When Myra Goodman started Earthbound Farm over 25 years ago, she never imagined there would be a market for organic produce, let alone an entire cookbook. But as more and more people are striving to “go green”, eat better and lighten their carbon footprints, her organic farm is doing better than ever and her new book Food to Live By has become a demand in a growing market.

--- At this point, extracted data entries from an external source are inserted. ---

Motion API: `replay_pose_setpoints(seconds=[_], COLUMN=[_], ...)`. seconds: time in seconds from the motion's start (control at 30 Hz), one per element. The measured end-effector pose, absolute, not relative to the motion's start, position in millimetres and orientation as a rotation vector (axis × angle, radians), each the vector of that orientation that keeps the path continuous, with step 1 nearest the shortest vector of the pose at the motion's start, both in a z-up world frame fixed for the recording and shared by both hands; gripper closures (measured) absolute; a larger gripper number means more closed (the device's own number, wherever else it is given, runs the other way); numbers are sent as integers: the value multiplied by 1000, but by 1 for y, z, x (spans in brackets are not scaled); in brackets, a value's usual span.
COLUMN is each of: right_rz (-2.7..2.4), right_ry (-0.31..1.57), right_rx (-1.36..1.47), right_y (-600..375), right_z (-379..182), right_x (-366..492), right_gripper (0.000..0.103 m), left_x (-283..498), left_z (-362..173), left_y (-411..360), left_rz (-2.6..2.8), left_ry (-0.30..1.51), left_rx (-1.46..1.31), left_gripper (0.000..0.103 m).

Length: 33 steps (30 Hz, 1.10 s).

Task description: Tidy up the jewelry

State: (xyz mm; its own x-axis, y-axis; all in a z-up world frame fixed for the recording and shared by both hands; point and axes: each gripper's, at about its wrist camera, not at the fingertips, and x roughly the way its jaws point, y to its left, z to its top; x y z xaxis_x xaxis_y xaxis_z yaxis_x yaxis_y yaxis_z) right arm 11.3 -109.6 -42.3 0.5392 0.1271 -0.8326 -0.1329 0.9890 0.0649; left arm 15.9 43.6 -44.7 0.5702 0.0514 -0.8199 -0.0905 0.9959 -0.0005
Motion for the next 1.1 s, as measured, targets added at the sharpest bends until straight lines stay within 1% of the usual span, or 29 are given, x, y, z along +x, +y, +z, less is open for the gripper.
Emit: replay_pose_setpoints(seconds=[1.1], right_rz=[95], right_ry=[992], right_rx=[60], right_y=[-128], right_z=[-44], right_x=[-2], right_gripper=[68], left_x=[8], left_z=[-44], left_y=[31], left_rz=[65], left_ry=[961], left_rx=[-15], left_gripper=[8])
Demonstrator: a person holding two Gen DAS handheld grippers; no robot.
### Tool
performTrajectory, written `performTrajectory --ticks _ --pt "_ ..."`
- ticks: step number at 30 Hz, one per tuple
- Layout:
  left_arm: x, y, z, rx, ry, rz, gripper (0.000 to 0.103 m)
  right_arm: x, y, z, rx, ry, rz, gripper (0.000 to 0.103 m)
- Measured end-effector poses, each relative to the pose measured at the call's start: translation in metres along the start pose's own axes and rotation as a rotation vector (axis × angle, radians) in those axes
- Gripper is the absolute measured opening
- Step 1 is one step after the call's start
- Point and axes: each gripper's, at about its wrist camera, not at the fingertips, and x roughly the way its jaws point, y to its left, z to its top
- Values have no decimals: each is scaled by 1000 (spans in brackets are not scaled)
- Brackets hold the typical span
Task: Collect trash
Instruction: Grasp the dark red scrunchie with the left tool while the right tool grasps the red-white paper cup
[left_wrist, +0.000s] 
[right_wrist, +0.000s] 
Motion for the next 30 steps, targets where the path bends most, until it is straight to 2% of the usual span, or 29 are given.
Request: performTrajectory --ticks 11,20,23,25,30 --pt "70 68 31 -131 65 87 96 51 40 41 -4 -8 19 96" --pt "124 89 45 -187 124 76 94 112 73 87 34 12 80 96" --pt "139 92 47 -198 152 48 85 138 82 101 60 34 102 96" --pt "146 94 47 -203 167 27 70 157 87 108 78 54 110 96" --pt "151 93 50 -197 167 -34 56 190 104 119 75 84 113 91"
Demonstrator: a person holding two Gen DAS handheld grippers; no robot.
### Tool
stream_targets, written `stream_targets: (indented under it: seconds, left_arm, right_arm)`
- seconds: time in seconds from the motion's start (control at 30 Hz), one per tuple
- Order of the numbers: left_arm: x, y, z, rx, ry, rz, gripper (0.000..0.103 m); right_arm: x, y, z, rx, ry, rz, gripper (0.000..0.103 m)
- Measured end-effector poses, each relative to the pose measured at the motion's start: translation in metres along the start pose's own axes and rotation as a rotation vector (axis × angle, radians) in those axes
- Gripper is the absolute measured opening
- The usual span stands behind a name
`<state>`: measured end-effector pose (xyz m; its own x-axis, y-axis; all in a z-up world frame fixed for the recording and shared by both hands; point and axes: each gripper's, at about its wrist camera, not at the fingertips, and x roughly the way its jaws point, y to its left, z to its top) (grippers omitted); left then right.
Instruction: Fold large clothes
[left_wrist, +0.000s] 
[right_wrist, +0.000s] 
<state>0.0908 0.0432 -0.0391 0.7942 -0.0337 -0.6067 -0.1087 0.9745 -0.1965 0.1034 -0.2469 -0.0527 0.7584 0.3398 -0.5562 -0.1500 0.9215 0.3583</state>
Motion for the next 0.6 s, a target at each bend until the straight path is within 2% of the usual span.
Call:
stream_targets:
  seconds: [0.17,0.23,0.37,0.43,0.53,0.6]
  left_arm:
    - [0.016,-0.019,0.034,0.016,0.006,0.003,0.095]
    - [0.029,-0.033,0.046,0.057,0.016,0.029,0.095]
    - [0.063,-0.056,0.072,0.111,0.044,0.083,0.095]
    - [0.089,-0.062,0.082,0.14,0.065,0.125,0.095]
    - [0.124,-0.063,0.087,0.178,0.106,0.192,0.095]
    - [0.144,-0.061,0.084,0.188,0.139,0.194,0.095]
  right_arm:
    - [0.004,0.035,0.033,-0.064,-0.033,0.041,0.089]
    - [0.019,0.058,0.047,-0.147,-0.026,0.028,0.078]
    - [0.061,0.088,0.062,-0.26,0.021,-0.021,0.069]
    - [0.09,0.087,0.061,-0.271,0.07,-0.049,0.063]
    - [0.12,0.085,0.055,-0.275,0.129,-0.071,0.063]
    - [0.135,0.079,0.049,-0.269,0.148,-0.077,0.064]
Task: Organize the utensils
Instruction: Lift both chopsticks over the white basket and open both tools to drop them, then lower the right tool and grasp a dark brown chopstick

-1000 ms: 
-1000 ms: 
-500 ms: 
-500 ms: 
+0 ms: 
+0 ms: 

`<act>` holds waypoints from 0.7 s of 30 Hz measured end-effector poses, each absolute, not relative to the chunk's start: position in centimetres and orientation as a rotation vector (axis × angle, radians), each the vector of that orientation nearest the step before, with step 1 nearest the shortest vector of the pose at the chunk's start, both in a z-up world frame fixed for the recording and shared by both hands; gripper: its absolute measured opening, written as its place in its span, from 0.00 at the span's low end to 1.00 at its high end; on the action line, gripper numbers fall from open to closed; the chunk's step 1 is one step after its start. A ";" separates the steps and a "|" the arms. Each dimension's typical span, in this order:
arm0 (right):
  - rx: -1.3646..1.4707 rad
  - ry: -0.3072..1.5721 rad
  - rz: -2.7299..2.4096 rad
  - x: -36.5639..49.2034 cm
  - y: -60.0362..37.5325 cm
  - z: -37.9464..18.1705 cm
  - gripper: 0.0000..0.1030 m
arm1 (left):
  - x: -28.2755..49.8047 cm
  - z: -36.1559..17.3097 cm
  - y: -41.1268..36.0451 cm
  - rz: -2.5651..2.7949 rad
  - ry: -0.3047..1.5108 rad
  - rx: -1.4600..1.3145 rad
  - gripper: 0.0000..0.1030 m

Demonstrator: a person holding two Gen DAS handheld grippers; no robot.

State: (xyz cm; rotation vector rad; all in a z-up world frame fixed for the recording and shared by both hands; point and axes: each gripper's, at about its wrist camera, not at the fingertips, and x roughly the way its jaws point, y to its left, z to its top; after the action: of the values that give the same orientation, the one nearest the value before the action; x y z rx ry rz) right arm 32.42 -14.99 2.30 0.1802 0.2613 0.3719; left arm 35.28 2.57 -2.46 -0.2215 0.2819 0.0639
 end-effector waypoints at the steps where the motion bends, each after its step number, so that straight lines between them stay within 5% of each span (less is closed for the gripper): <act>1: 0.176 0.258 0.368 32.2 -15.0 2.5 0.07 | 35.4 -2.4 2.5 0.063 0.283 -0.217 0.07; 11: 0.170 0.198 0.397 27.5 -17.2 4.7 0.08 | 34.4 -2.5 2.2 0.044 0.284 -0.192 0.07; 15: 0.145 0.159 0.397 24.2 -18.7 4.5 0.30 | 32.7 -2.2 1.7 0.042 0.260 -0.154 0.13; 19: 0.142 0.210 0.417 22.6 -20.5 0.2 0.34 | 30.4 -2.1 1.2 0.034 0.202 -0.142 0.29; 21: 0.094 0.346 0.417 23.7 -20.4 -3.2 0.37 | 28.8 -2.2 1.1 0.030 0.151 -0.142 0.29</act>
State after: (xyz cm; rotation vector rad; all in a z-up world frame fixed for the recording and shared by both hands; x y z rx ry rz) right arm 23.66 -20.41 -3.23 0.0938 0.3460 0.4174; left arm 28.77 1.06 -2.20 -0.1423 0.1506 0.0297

Goodman’s book details her journey traveling out west to Carmel Valley, Ca., where she and her husband took a gamble to start an organic farm. She admits that a cookbook featuring all organic ingredients was not really feasible back in 1984 when they started because organic foods were only available in specialty health food stores and farm stands. Furthermore, when organics were available, they were incredibly expensive. Now, with the help of Earthbound, the largest grower of organic produce in the world which farms 30,000 acres and offers over 100 products, prices are going down and more and more people have access to buying pesticide-free fruits and vegetables. And the book, co-written with Linda Holland and Chef Pamela McKinstry, makes great use of them all.
Since Goodman is not a trained chef, the book was more approachable for me personally because her recipes are simple and basic but incorporate wonderfully fresh ingredients. She also doesn't use a ton of fancy specialty items, which is a plus when it comes to access and affordability. Goodman started the book by creating her own recipes to make use of all of the leftover produce during her days selling harvested goods at their farm stand. Over the years, she’s built a collection of recipes from pastas to steaks and baked goods to jams using fresh and flavorful ingredients cover to cover.
Lucky for me, I was born and raised in Salinas, Ca., neighbor to Carmel and the site where Earthbound currently does most of their production . I went home last weekend to visit my family and I was able and eat the Earthbound products as close to the source as possible. I still bought them from my local supermarket, but imagine how fresh they were without having to endure days of travel. Sticking true to my roots, I tried the California Salad (pictured below) with Avocado, Apricots, Almonds and Goat Cheese and it was a major hit at one of our family parties. I added cherry tomatoes for extra tang.
Other than the delicious recipes and mouth-watering photos, another great feature of this book is the guides to different types of produce like field greens (lettuce), squash and tomatoes. Goodman and her co-writers explain each varietal, its flavor and how to use it in cooking. Even as a local, I still find these guides incredibly helpful when cooking and grocery shopping.
Even though the book is a great step toward organic, I know one of the biggest issues with organics to date is the cost. So when I returned to my current city of Birmingham, Al., I did some research at my local supermarket and found that Earthbound pre-packaged lettuces, carrots and raspberries were on sale as often as those that were not organic. Looks like you don’t have to spend a fortune to make your diet eco-friendly after all - you just have to look for coupons and the sales. And even if you throw in some non-organic produce here and there, Food To Live By is a great user-friendly starter cookbook and also a wonderful source for incorporating fresh ingredients into your every-day diet.